**** Dataset extract ****
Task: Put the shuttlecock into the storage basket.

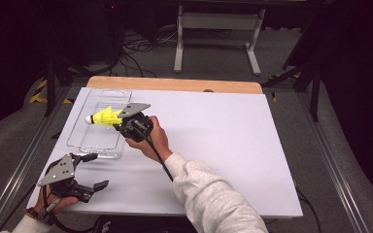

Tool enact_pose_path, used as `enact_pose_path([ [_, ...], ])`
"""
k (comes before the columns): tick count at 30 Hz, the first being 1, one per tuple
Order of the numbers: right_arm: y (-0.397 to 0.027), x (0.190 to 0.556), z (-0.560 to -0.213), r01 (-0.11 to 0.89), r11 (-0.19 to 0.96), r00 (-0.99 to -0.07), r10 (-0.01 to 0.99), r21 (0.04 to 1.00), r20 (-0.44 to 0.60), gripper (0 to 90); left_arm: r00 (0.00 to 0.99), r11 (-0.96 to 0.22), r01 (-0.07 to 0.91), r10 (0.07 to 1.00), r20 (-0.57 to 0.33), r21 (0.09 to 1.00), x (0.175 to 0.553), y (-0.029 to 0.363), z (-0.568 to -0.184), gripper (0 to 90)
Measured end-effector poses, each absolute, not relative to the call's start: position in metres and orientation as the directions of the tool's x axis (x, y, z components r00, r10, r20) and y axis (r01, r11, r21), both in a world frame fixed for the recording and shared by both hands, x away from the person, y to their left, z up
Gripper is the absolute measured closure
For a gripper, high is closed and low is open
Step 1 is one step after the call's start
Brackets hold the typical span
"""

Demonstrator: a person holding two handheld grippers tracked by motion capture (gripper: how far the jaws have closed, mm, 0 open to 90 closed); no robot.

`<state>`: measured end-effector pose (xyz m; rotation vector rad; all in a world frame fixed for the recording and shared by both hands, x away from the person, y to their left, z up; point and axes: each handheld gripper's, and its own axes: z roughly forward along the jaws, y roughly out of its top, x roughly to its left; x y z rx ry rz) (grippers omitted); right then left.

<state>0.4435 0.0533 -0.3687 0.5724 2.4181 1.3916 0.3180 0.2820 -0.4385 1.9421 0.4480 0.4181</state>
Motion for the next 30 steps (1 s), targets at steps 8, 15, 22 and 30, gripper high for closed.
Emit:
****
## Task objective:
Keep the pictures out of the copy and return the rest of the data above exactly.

## The completed task:
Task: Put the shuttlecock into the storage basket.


Tool enact_pose_path, used as `enact_pose_path([ [_, ...], ])`
"""
k (comes before the columns): tick count at 30 Hz, the first being 1, one per tuple
Order of the numbers: right_arm: y (-0.397 to 0.027), x (0.190 to 0.556), z (-0.560 to -0.213), r01 (-0.11 to 0.89), r11 (-0.19 to 0.96), r00 (-0.99 to -0.07), r10 (-0.01 to 0.99), r21 (0.04 to 1.00), r20 (-0.44 to 0.60), gripper (0 to 90); left_arm: r00 (0.00 to 0.99), r11 (-0.96 to 0.22), r01 (-0.07 to 0.91), r10 (0.07 to 1.00), r20 (-0.57 to 0.33), r21 (0.09 to 1.00), x (0.175 to 0.553), y (-0.029 to 0.363), z (-0.568 to -0.184), gripper (0 to 90)
Measured end-effector poses, each absolute, not relative to the call's start: position in metres and orientation as the directions of the tool's x axis (x, y, z components r00, r10, r20) and y axis (r01, r11, r21), both in a world frame fixed for the recording and shared by both hands, x away from the person, y to their left, z up
Gripper is the absolute measured closure
For a gripper, high is closed and low is open
Step 1 is one step after the call's start
Brackets hold the typical span
"""

Demonstrator: a person holding two handheld grippers tracked by motion capture (gripper: how far the jaws have closed, mm, 0 open to 90 closed); no robot.

`<state>`: measured end-effector pose (xyz m; rotation vector rad; all in a world frame fixed for the recording and shared by both hands, x away from the person, y to their left, z up; point and axes: each handheld gripper's, and its own axes: z roughly forward along the jaws, y roughly out of its top, x roughly to its left; x y z rx ry rz) (grippers omitted); right then left.

<state>0.4435 0.0533 -0.3687 0.5724 2.4181 1.3916 0.3180 0.2820 -0.4385 1.9421 0.4480 0.4181</state>
Motion for the next 30 steps (1 s), targets at steps 8, 15, 22 and 30, gripper high for closed.
Emit:

What is written here forms the complete answer.